Collection entries:
==========
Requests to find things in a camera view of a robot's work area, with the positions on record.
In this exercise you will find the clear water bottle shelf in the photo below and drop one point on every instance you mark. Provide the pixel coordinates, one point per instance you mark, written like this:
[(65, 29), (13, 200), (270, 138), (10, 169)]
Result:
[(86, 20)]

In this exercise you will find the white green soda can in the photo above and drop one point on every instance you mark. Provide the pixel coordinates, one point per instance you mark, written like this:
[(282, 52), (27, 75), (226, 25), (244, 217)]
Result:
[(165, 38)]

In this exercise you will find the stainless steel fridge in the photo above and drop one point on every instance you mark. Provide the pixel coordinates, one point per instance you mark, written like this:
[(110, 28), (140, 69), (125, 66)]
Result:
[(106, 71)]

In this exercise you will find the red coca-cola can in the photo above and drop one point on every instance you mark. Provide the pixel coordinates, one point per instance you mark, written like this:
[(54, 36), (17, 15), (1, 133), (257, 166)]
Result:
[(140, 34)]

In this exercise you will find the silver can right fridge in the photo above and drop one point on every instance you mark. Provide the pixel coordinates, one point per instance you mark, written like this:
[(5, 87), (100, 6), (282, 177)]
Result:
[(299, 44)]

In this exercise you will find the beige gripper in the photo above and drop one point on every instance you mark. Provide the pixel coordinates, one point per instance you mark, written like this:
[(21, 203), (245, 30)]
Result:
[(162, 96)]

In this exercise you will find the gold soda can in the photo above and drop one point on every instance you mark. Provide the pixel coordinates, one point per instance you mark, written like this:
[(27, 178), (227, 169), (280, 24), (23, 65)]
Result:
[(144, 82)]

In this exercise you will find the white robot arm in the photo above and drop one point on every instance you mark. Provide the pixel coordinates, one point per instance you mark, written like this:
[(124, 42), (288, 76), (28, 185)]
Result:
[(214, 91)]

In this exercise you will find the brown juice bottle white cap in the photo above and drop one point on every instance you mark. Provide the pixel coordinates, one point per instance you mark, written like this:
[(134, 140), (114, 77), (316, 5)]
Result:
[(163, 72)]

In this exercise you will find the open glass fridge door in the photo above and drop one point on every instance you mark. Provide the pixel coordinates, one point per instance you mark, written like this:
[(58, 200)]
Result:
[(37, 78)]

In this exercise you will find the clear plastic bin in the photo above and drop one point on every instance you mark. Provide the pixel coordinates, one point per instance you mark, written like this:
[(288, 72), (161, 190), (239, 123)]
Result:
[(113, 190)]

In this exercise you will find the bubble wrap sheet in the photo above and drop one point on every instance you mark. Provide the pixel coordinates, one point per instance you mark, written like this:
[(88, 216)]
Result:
==========
**Problem requirements:** Write down only the closing run of lines: the one containing "[(134, 140), (114, 77), (316, 5)]" and every line after it to the end of the entries, exactly.

**Written solution:**
[(134, 140), (114, 77), (316, 5)]
Result:
[(163, 72)]

In this exercise you will find the open glass fridge door in the photo above and drop one point on every instance you mark. Provide the pixel coordinates, one point per instance you mark, written like this:
[(58, 200)]
Result:
[(37, 78)]

In this exercise you will find the clear plastic bin in the photo above and drop one point on every instance you mark. Provide the pixel coordinates, one point per instance you mark, written like this:
[(288, 72), (161, 190), (239, 123)]
Result:
[(113, 190)]

In this exercise you will find the bubble wrap sheet in the photo above and drop one point on every instance you mark. Provide the pixel coordinates, one point per instance you mark, written like this:
[(88, 216)]
Result:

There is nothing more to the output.